=== Records supplied ===

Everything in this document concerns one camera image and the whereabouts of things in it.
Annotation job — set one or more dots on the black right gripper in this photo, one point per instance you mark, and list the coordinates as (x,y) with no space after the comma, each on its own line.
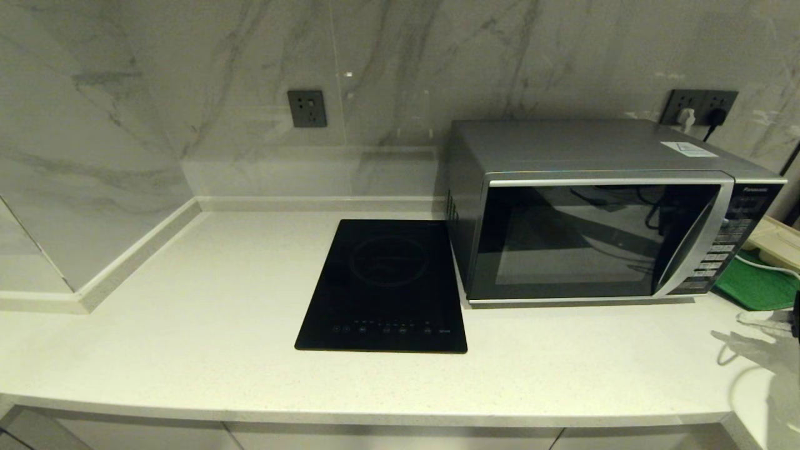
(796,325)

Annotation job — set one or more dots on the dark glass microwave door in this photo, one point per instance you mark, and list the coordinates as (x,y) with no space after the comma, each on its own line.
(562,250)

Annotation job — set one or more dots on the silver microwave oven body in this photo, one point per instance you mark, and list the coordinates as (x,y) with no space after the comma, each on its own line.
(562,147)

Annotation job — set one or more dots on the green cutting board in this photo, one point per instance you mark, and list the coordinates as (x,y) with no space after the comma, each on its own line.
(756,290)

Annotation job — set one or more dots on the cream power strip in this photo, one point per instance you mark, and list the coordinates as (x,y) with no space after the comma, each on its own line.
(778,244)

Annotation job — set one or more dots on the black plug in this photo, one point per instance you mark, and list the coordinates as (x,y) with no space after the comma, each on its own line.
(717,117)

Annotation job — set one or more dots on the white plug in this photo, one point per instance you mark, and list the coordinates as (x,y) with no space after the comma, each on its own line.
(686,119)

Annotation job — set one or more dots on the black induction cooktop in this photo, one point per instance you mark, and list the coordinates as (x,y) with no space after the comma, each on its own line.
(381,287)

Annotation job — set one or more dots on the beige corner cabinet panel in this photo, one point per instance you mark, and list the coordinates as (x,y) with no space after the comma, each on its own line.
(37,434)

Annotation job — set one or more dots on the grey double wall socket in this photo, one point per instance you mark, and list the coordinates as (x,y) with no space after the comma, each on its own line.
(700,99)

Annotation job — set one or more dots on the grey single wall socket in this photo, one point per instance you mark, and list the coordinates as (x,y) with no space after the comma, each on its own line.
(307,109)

===

*Exercise goal*
Write the records out exactly once more, leaving off the pictures.

*Written answer*
Everything in this document concerns one camera image and the whereabouts of things in it.
Annotation job — set one or more dots on the black right gripper in this photo, one point per instance you mark, and list the coordinates as (x,y) with no space after the comma, each on its own line.
(796,325)

Annotation job — set one or more dots on the dark glass microwave door in this photo, one point per instance you mark, and list the coordinates as (x,y) with no space after the comma, each on its own line.
(562,250)

Annotation job — set one or more dots on the silver microwave oven body in this photo, one point per instance you mark, and list the coordinates as (x,y) with no space after the comma, each on its own line.
(562,147)

Annotation job — set one or more dots on the green cutting board in this photo, one point per instance you mark, and list the coordinates as (x,y) with no space after the comma, each on its own line.
(756,290)

Annotation job — set one or more dots on the cream power strip in this photo, one point per instance you mark, and list the coordinates as (x,y) with no space after the comma, each on its own line.
(778,244)

Annotation job — set one or more dots on the black plug in this photo, one point per instance you mark, and list the coordinates as (x,y) with no space after the comma, each on its own line.
(717,117)

Annotation job — set one or more dots on the white plug in this photo, one point per instance you mark, and list the coordinates as (x,y) with no space after the comma, each on its own line.
(686,119)

Annotation job — set one or more dots on the black induction cooktop in this photo, one point per instance you mark, and list the coordinates as (x,y) with no space after the comma, each on its own line.
(381,287)

Annotation job — set one or more dots on the beige corner cabinet panel in this photo, one point per instance you mark, and list the coordinates as (x,y) with no space after the comma, each on its own line.
(37,434)

Annotation job — set one or more dots on the grey double wall socket in this photo, one point per instance you mark, and list the coordinates as (x,y) with no space after the comma, each on its own line.
(700,99)

Annotation job — set one or more dots on the grey single wall socket in this photo, one point per instance you mark, and list the coordinates as (x,y) with no space after the comma, each on its own line.
(307,109)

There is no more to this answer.